Extract every line of the material that holds the string "things".
** Records to process follows **
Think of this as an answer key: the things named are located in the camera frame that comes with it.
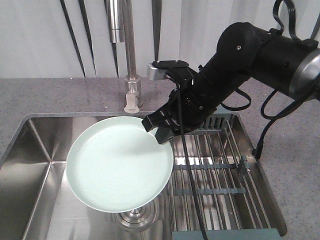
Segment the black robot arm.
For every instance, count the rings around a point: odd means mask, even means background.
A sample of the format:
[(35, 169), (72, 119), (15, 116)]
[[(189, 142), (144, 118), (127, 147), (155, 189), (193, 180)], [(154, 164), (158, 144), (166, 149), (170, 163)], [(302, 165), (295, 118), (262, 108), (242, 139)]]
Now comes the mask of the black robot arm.
[(285, 1), (287, 29), (264, 30), (248, 22), (236, 22), (220, 36), (215, 55), (199, 68), (191, 69), (182, 60), (154, 61), (150, 66), (156, 80), (170, 79), (176, 88), (168, 102), (142, 120), (146, 131), (164, 144), (176, 136), (197, 129), (218, 106), (240, 86), (253, 78), (293, 99), (276, 115), (265, 115), (272, 125), (304, 102), (320, 97), (320, 49), (312, 38), (296, 35), (296, 8)]

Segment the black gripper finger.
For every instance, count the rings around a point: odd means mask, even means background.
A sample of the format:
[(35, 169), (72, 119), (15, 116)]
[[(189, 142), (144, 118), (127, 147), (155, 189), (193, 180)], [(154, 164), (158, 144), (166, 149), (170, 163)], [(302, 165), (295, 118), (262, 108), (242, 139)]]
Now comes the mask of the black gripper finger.
[(157, 142), (162, 145), (170, 141), (176, 136), (180, 136), (180, 130), (174, 130), (170, 128), (159, 127), (155, 133), (155, 138)]
[(147, 132), (154, 128), (172, 130), (171, 113), (168, 106), (162, 106), (155, 112), (146, 115), (142, 120), (142, 125)]

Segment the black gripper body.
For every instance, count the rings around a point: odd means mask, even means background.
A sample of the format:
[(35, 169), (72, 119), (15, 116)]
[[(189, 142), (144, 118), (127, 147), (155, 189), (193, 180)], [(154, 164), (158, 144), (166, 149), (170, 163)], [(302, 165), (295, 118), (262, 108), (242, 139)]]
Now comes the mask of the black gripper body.
[(212, 83), (189, 67), (169, 68), (167, 74), (176, 84), (163, 106), (174, 132), (191, 132), (217, 109)]

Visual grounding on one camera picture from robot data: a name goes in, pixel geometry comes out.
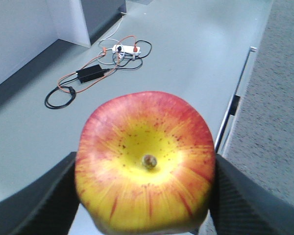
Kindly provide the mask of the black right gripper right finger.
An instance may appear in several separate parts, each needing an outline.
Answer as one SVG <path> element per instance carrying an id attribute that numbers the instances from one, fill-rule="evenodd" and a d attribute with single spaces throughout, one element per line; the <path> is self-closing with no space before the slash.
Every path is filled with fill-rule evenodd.
<path id="1" fill-rule="evenodd" d="M 219 235 L 294 235 L 294 206 L 263 189 L 219 154 L 210 214 Z"/>

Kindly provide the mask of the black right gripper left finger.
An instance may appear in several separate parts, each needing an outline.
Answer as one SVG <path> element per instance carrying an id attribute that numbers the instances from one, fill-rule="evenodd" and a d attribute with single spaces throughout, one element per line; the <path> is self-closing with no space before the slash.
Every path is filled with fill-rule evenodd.
<path id="1" fill-rule="evenodd" d="M 0 235 L 66 235 L 79 199 L 71 152 L 27 187 L 0 201 Z"/>

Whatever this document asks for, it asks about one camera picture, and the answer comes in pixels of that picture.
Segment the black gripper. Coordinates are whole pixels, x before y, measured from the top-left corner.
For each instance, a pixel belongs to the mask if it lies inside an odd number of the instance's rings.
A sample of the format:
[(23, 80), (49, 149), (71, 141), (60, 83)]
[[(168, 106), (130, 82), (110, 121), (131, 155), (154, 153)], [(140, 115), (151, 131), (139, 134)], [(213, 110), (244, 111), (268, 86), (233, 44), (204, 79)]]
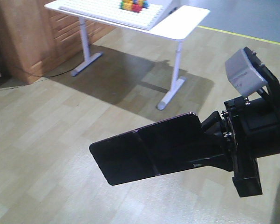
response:
[(280, 83), (255, 51), (250, 49), (248, 57), (268, 84), (247, 98), (240, 95), (224, 102), (232, 160), (222, 138), (218, 111), (201, 123), (203, 134), (169, 138), (171, 173), (204, 166), (234, 171), (232, 181), (240, 197), (262, 194), (257, 159), (280, 154)]

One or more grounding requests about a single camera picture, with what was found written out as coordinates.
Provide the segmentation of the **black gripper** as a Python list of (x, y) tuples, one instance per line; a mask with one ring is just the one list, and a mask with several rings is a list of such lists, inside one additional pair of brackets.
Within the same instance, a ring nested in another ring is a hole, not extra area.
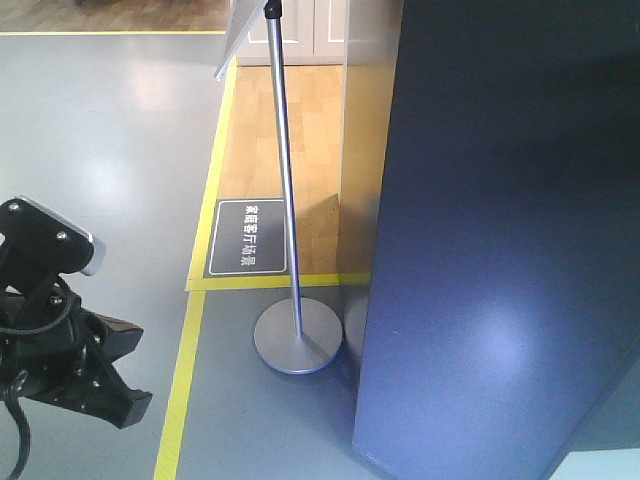
[(38, 286), (1, 281), (1, 401), (26, 397), (105, 420), (139, 423), (153, 394), (131, 389), (110, 363), (133, 352), (144, 330), (82, 306), (61, 278)]

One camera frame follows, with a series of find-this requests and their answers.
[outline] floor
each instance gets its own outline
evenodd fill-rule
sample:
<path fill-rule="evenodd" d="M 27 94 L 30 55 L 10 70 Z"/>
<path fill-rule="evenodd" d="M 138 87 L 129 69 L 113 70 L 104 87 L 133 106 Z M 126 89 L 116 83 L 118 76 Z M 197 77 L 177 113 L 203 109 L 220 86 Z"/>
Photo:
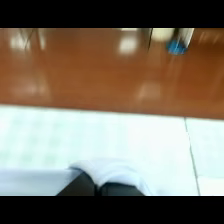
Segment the floor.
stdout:
<path fill-rule="evenodd" d="M 118 156 L 159 195 L 224 195 L 223 47 L 145 45 L 115 29 L 1 29 L 0 167 Z"/>

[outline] white cloth
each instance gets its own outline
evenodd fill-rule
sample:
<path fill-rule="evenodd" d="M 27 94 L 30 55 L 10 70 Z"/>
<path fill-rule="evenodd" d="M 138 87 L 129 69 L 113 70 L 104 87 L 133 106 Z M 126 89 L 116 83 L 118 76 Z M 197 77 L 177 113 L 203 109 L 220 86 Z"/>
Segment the white cloth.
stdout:
<path fill-rule="evenodd" d="M 71 168 L 78 168 L 86 172 L 98 187 L 107 182 L 114 182 L 135 186 L 145 196 L 155 195 L 152 193 L 152 186 L 146 183 L 136 165 L 125 159 L 82 160 L 73 164 Z"/>

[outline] wooden surface
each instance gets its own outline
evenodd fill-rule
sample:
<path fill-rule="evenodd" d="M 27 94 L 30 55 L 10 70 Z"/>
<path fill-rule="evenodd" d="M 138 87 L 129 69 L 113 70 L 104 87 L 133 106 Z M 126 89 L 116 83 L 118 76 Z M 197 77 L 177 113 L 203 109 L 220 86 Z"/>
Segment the wooden surface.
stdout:
<path fill-rule="evenodd" d="M 174 56 L 158 43 L 147 51 L 143 39 L 113 29 L 2 29 L 0 103 L 224 118 L 222 45 L 194 42 Z"/>

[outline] blue object
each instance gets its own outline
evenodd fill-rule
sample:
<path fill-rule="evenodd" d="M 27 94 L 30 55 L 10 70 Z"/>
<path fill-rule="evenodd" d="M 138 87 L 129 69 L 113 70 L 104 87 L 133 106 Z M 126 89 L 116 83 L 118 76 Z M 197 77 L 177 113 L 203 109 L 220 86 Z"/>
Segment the blue object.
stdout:
<path fill-rule="evenodd" d="M 184 54 L 187 51 L 187 48 L 184 46 L 184 44 L 177 40 L 171 40 L 169 43 L 167 43 L 166 48 L 169 53 L 175 55 Z"/>

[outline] beige object
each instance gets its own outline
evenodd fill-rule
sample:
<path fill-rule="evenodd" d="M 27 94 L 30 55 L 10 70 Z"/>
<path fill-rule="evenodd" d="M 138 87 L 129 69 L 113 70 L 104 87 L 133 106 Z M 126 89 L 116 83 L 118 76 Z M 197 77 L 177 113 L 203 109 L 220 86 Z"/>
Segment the beige object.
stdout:
<path fill-rule="evenodd" d="M 152 40 L 168 41 L 171 39 L 175 28 L 153 28 Z"/>

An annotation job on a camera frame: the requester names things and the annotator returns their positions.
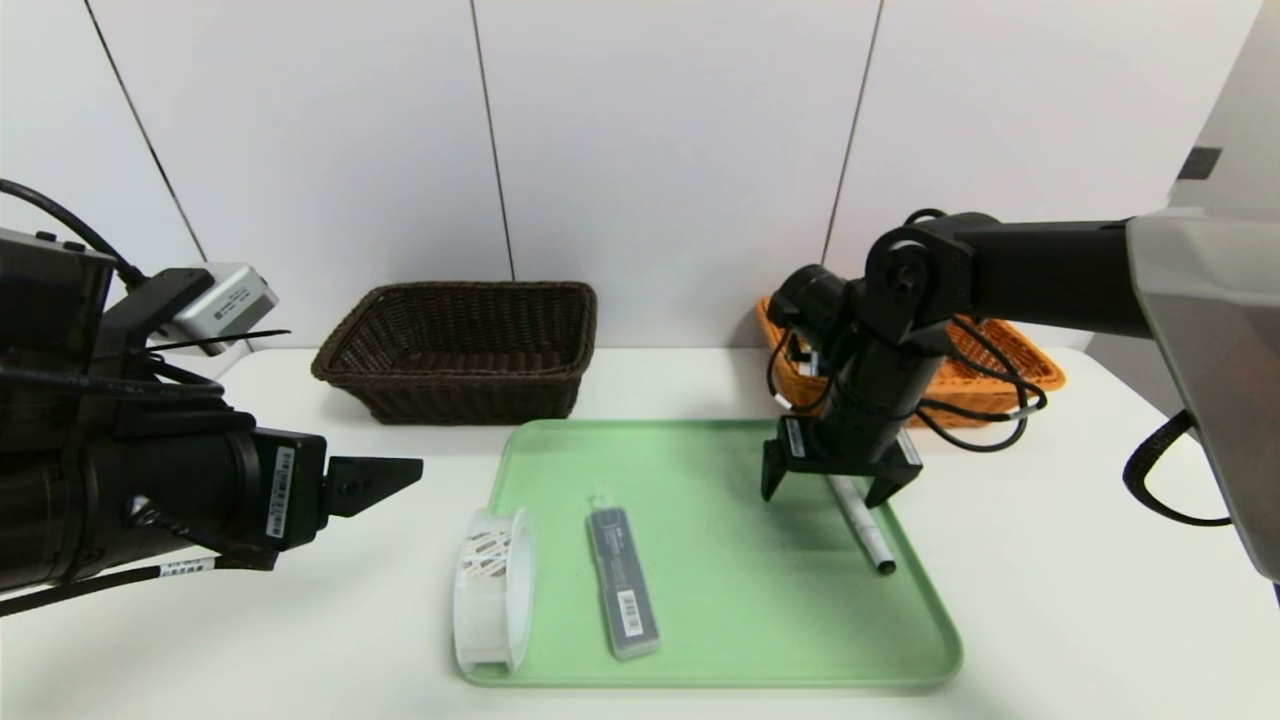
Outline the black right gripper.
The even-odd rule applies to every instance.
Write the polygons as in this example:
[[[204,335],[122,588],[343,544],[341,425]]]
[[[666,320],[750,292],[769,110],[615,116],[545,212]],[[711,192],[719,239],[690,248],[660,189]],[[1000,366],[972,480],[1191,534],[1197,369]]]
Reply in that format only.
[[[914,351],[837,354],[813,416],[774,388],[783,416],[777,439],[763,443],[763,500],[772,501],[787,473],[803,473],[867,477],[865,505],[886,505],[922,473],[905,427],[942,361]]]

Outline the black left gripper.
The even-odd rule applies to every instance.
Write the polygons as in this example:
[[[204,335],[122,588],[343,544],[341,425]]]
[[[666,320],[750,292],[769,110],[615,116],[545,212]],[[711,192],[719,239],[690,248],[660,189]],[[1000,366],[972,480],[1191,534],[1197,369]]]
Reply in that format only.
[[[152,428],[110,448],[110,564],[187,547],[262,566],[421,479],[420,457],[329,459],[326,441],[262,427]]]

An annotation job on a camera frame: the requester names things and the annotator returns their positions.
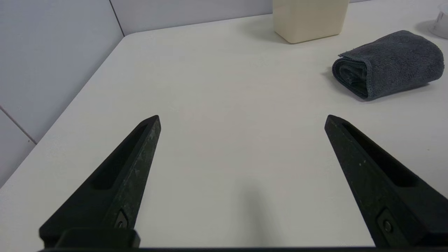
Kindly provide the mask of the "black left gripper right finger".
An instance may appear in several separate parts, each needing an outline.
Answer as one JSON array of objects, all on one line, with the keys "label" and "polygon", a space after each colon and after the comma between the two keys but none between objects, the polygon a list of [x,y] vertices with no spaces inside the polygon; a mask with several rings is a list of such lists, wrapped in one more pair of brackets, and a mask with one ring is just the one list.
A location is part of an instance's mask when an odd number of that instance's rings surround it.
[{"label": "black left gripper right finger", "polygon": [[446,197],[348,121],[324,129],[376,247],[447,249]]}]

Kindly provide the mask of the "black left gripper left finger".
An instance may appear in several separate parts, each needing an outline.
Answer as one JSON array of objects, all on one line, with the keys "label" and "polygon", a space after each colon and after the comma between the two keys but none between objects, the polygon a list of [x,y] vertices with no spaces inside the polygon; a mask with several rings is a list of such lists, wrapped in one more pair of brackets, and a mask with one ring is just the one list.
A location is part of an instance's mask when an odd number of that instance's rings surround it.
[{"label": "black left gripper left finger", "polygon": [[158,139],[159,116],[141,121],[40,227],[46,250],[138,248],[134,229]]}]

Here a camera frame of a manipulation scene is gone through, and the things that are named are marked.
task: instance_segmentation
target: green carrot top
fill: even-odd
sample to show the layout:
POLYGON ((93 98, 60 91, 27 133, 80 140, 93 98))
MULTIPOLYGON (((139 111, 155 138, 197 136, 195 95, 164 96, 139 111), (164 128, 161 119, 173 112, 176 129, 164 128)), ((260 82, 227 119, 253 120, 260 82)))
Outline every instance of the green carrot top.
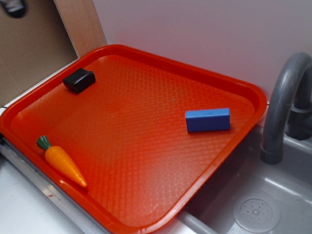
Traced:
POLYGON ((37 140, 36 144, 38 145, 39 148, 43 149, 43 150, 47 150, 51 147, 51 144, 47 138, 47 136, 41 136, 39 137, 39 139, 37 140))

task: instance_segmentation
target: black object
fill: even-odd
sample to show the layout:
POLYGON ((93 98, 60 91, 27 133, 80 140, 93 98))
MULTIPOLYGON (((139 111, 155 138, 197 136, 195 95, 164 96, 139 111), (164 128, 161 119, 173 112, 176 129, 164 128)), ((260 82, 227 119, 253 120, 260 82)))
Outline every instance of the black object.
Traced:
POLYGON ((0 145, 3 143, 3 135, 0 133, 0 145))
POLYGON ((27 11, 24 0, 0 0, 0 4, 5 12, 13 18, 22 18, 27 11))
POLYGON ((66 88, 81 93, 96 81, 96 77, 92 71, 79 68, 74 73, 63 79, 66 88))

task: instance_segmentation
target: white wall
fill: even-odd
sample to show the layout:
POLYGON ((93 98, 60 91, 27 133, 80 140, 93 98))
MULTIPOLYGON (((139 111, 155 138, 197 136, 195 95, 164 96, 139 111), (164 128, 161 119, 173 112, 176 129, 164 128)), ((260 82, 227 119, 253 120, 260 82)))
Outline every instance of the white wall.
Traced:
POLYGON ((270 98, 286 60, 312 54, 311 0, 93 0, 108 44, 258 85, 270 98))

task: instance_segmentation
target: black block
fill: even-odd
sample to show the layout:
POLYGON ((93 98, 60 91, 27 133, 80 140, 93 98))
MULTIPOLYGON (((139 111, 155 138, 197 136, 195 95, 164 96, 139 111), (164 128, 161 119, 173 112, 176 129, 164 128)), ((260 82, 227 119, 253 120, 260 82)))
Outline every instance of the black block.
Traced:
POLYGON ((63 79, 66 88, 81 93, 96 81, 96 77, 92 71, 79 68, 74 73, 63 79))

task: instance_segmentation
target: faucet spout
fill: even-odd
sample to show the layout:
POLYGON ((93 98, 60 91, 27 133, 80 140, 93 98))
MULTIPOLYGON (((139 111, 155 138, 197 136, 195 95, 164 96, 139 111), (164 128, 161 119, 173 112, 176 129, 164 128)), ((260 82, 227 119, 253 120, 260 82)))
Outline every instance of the faucet spout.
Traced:
POLYGON ((283 158, 284 134, 291 109, 311 109, 311 68, 311 56, 297 53, 288 59, 278 77, 261 143, 261 159, 268 164, 277 164, 283 158))

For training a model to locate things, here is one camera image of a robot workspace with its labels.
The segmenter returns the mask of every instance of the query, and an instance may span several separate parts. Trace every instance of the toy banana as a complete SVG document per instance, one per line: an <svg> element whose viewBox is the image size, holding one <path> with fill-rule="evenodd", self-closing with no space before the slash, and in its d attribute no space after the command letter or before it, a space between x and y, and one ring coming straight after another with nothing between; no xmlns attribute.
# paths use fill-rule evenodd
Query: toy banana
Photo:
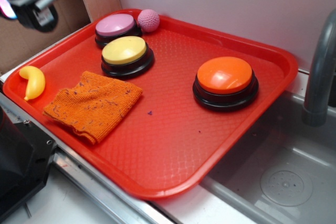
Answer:
<svg viewBox="0 0 336 224"><path fill-rule="evenodd" d="M20 69L19 75L28 80L25 100L37 98L44 91L46 79L43 72L33 66L25 66Z"/></svg>

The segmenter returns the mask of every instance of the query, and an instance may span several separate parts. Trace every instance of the orange button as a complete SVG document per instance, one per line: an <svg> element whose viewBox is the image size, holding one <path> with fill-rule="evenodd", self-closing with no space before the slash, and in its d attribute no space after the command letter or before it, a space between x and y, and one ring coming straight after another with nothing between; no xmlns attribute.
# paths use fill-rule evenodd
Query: orange button
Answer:
<svg viewBox="0 0 336 224"><path fill-rule="evenodd" d="M236 57L218 57L198 69L200 86L214 94L232 94L246 88L252 80L252 68Z"/></svg>

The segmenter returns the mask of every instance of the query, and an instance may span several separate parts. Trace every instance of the microfiber cloth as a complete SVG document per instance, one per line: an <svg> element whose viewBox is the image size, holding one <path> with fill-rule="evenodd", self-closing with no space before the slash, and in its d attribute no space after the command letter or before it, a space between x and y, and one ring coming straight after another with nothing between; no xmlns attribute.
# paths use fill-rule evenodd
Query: microfiber cloth
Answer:
<svg viewBox="0 0 336 224"><path fill-rule="evenodd" d="M56 95L44 114L96 144L118 125L141 94L142 89L132 83L86 71L74 88Z"/></svg>

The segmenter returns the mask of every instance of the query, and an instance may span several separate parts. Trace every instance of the pink button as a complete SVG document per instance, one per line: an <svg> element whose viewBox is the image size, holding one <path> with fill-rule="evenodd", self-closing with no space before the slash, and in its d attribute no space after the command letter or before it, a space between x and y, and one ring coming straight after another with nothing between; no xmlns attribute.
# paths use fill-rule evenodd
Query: pink button
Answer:
<svg viewBox="0 0 336 224"><path fill-rule="evenodd" d="M112 14L96 24L96 31L101 36L122 34L134 26L134 18L129 14Z"/></svg>

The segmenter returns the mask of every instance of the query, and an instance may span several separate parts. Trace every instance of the stainless steel sink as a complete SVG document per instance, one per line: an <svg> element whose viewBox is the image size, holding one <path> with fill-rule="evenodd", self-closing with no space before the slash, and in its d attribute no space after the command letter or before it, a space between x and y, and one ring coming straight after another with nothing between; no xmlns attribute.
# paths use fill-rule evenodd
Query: stainless steel sink
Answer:
<svg viewBox="0 0 336 224"><path fill-rule="evenodd" d="M285 92L202 186L257 223L335 223L336 110L310 127L302 103Z"/></svg>

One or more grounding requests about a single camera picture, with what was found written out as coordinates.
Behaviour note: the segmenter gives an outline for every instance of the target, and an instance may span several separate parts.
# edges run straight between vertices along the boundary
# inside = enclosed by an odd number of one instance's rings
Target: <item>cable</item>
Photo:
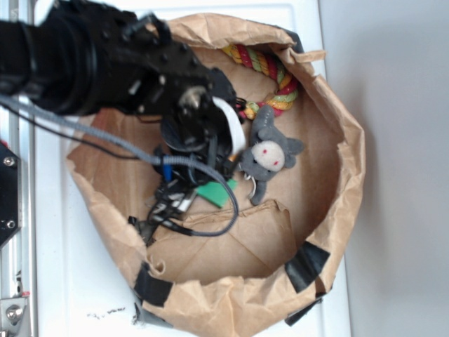
[[[119,147],[122,147],[125,150],[128,150],[130,153],[133,153],[136,157],[140,158],[141,160],[151,164],[151,165],[161,165],[161,158],[157,156],[153,156],[151,154],[146,153],[139,147],[134,146],[130,142],[112,135],[111,133],[108,133],[106,131],[100,130],[98,128],[94,128],[92,126],[83,125],[80,123],[76,123],[73,121],[70,121],[68,119],[64,119],[56,114],[53,114],[52,112],[48,112],[42,109],[39,109],[33,105],[27,105],[22,102],[19,102],[18,100],[11,98],[6,95],[0,94],[0,103],[3,105],[7,105],[9,107],[12,107],[15,110],[24,110],[28,112],[29,114],[39,117],[48,121],[51,121],[53,123],[59,124],[61,126],[65,126],[67,128],[72,128],[74,130],[78,130],[81,132],[84,132],[88,135],[94,136],[96,138],[106,140],[107,142],[110,142],[112,144],[115,144]],[[202,231],[195,231],[192,230],[191,235],[197,236],[197,237],[217,237],[220,236],[226,232],[228,232],[237,221],[237,218],[239,217],[239,205],[236,199],[236,196],[232,189],[228,186],[226,180],[223,178],[223,176],[218,173],[213,168],[199,162],[192,160],[188,157],[181,157],[181,156],[166,156],[163,158],[163,162],[165,164],[171,164],[171,165],[182,165],[187,167],[192,167],[194,169],[197,169],[206,175],[210,176],[217,182],[219,182],[223,188],[226,190],[227,194],[229,195],[229,198],[231,200],[231,204],[234,210],[233,216],[229,223],[221,230],[218,230],[216,232],[202,232]]]
[[[93,142],[91,142],[89,140],[85,140],[83,138],[78,138],[78,137],[75,137],[75,136],[69,136],[69,135],[67,135],[65,133],[62,133],[62,132],[53,130],[51,128],[48,128],[48,127],[44,126],[43,124],[38,123],[37,121],[35,121],[33,119],[30,119],[30,118],[28,118],[26,116],[23,116],[17,110],[14,110],[12,107],[9,107],[7,105],[2,105],[2,107],[4,107],[5,109],[9,110],[15,116],[17,116],[17,117],[19,117],[21,119],[24,119],[28,123],[31,123],[31,124],[37,126],[38,128],[41,128],[42,130],[45,130],[45,131],[47,131],[49,133],[52,133],[52,134],[57,135],[57,136],[60,136],[62,138],[74,140],[74,141],[82,143],[84,145],[91,146],[91,147],[93,147],[93,148],[95,148],[95,149],[97,149],[99,151],[102,151],[102,152],[108,154],[109,156],[113,156],[113,157],[115,157],[117,159],[125,159],[125,160],[138,160],[139,159],[136,156],[125,156],[125,155],[122,155],[122,154],[115,153],[115,152],[113,152],[111,150],[108,150],[106,147],[103,147],[101,145],[95,144],[95,143],[93,143]]]
[[[167,188],[169,185],[170,185],[170,183],[167,183],[167,182],[165,183],[164,187],[162,188],[162,190],[163,190],[162,195],[158,199],[156,199],[153,206],[149,210],[148,215],[147,215],[147,224],[152,227],[158,227],[161,225],[162,227],[165,227],[174,232],[178,232],[178,233],[181,233],[181,234],[184,234],[187,236],[192,236],[193,235],[192,232],[194,232],[194,231],[192,231],[189,228],[179,226],[178,224],[169,220],[169,218],[172,218],[176,212],[176,207],[173,207],[172,204],[166,204],[166,208],[162,210],[165,213],[164,217],[160,216],[159,213],[154,214],[156,207],[160,204],[160,202],[162,200],[164,200],[167,197],[167,193],[168,193]],[[178,201],[179,205],[181,205],[181,203],[186,199],[186,196],[187,196],[187,193],[183,193],[183,196],[181,199],[173,200],[173,201]]]

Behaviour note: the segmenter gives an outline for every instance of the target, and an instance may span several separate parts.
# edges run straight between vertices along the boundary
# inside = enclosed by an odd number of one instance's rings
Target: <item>wall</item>
[[[353,337],[447,336],[449,1],[320,0],[330,85],[367,139]]]

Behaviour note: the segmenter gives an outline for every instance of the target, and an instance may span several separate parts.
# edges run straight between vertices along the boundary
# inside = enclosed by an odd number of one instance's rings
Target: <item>crumpled paper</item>
[[[275,121],[288,137],[305,144],[296,166],[269,182],[265,203],[256,207],[247,199],[251,182],[240,173],[235,175],[241,216],[230,233],[206,239],[184,237],[161,227],[154,235],[156,242],[147,248],[127,218],[146,216],[146,201],[160,178],[153,168],[85,145],[71,151],[67,164],[128,284],[134,287],[142,262],[150,264],[153,276],[174,282],[162,308],[144,302],[144,309],[198,336],[253,336],[332,288],[362,198],[363,129],[326,80],[314,74],[311,62],[323,59],[325,53],[296,53],[293,40],[282,29],[217,14],[191,15],[169,25],[174,39],[194,47],[206,66],[219,67],[237,96],[246,100],[272,95],[276,83],[234,64],[219,49],[245,44],[281,59],[302,85],[293,108]],[[143,124],[116,110],[102,110],[93,125],[148,152],[163,143],[157,125]],[[248,132],[250,125],[244,127]],[[102,145],[120,152],[113,145]],[[216,230],[225,225],[229,209],[227,205],[218,210],[196,198],[183,225]],[[284,263],[306,240],[330,257],[316,281],[296,293]]]

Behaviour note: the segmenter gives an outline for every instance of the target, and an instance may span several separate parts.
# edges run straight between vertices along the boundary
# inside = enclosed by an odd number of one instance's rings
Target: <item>stuffed animal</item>
[[[267,181],[282,168],[294,167],[295,155],[303,149],[301,140],[285,137],[274,126],[272,107],[264,105],[260,108],[251,128],[250,147],[243,152],[239,162],[239,170],[255,183],[250,195],[251,204],[260,204],[267,190]]]

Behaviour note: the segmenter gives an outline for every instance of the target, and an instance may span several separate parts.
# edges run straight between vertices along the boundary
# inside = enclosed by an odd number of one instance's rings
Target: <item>metal frame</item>
[[[31,23],[35,0],[1,0],[0,19]],[[0,308],[4,303],[21,302],[24,315],[14,336],[37,336],[36,242],[34,226],[34,127],[0,109],[0,139],[8,143],[21,161],[19,172],[18,233],[0,251]]]

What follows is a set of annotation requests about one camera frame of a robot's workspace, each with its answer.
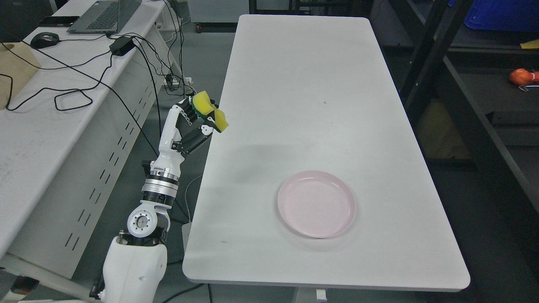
** End of Records to process **
Answer for this exercise:
Think of this as an answer key: the things named are located in the camera frame that comes with it.
An annotation job on a camera frame: the requester names things and the annotator returns their positions.
An annotation job on a camera frame: the requester names things and the annotator returns their positions.
Here a camera frame of a manipulation scene is gone through, and the things that are named are marked.
For training a model to locate things, here is one camera image of a robot workspace with its labels.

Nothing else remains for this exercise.